SUMMERSIDE, P.E.I. - Prime Minister Stephen Harper urged fishermen and seafood processors in the Maritimes to resolve a dispute over slumping lobster prices as some lobster fishermen headed back to work Tuesday after days of protests.
A number of fishermen went back out on the water after they had tied up their boats, even though processors have said they can't afford to pay them more.
"Obviously, we are concerned by what we're seeing in the marketplace," Harper said after an announcement in Summerside, P.E.I.
"We obviously encourage the fishermen and processors to work to find a solution to some of the market difficulties in this particular area."
A group of Nova Scotia fishermen voted 196-52 to untie their boats at a meeting Monday in Antigonish.
Dan MacDougall, president of the Gulf Nova Scotia Bonafide Fisherman's Association, said he believes the show of unity by Maritime fishermen will send a message to buyers and processors.
"We did something here that hasn't been seen in these parts that I know of — fishermen standing beside and behind each other on a common goal," he said.
Still, MacDougall said there is more work to be done to improve prices at the shore.
Ronnie Heighton, president of the Northumberland Fisherman's Association, said the stress and frustration of the past several days will be worthwhile if the pricing system is improved.
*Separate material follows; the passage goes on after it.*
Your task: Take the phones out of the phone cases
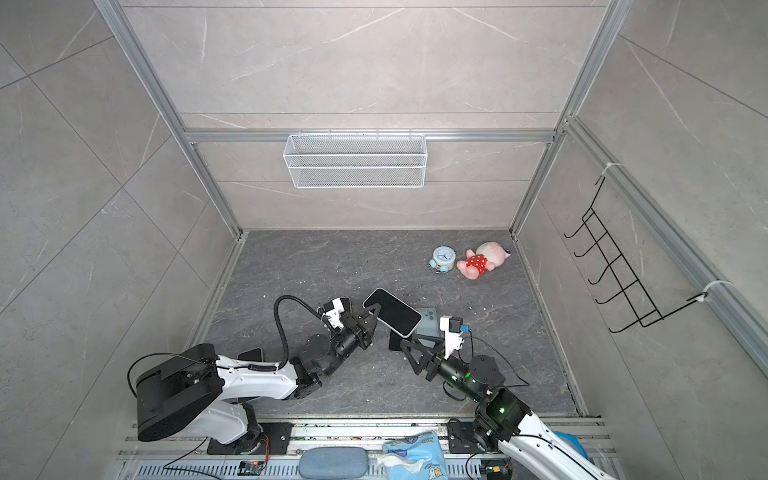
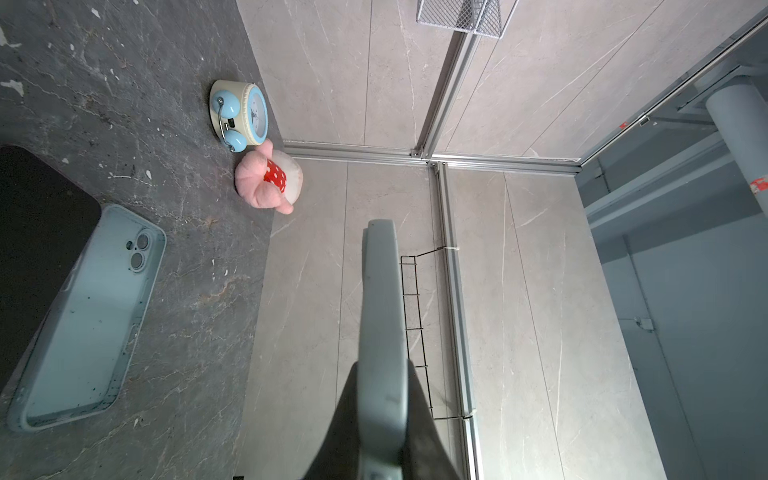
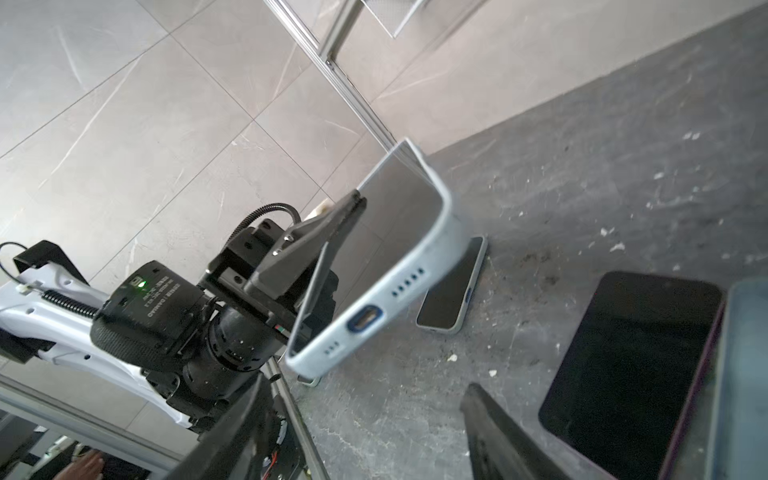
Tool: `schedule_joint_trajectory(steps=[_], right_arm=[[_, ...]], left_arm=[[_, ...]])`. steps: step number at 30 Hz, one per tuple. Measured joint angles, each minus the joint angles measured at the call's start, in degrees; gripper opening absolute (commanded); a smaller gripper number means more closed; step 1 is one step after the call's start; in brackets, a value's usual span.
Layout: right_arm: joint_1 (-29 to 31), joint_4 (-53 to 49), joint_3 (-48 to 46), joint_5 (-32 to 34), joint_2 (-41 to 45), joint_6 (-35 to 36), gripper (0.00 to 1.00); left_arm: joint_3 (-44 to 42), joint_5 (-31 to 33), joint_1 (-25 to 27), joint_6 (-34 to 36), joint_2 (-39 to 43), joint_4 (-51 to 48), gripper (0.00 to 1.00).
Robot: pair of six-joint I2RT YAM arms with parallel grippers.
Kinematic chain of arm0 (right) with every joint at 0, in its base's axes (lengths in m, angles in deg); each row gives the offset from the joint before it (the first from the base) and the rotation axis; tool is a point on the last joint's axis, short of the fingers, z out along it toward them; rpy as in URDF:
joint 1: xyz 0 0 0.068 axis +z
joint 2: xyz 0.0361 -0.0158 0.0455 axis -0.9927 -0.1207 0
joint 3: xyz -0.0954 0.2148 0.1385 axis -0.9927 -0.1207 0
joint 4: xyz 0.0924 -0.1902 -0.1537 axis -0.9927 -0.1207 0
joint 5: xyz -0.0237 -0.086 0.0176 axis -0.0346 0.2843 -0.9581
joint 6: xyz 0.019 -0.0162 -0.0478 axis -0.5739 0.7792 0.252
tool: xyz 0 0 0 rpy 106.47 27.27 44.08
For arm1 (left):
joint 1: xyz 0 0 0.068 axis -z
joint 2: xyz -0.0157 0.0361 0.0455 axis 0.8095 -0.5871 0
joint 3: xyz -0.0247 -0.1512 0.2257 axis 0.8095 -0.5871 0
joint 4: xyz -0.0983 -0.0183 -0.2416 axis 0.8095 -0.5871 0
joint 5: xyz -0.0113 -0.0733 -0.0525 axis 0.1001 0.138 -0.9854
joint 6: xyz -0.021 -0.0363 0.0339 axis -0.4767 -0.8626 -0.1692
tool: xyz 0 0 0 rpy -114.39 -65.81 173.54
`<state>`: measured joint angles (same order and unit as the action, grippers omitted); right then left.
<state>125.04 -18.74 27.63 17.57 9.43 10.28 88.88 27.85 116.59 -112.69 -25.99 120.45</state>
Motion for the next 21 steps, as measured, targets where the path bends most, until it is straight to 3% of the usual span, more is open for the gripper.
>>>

In Prince Edward Island, fishermen between Souris and Tignish also voted to return to the water Tuesday to salvage what's left of their two-month season, but some fishermen in southern areas were still holding out.
Fisheries ministers in the Maritimes have said they plan to sit down and examine the pricing structure for lobsters.
In Nova Scotia, Fisheries Minister Sterling Belliveau said Monday night he hopes to meet with his counterparts from P.E.I. and New Brunswick later this week. He also suggested creating a panel to address the issue after meeting Monday with fishermen in Truro.
The meeting came after fishermen tied up their lobster boats more than a week ago to draw attention to prices that have dipped to about $4 a pound in Nova Scotia and as low as $3.25 in P.E.I.
Some fishermen say they are looking for prices similar to what they were getting last year, at around $4.50 to $5 a pound.
Michael McGeoghegan of the P.E.I. Fisherman's Association said the protest has highlighted the problematic pricing structure for consumers who buy lobster in grocery stores.
"We've always known that amongst fishermen but the general public hasn't known that," he said.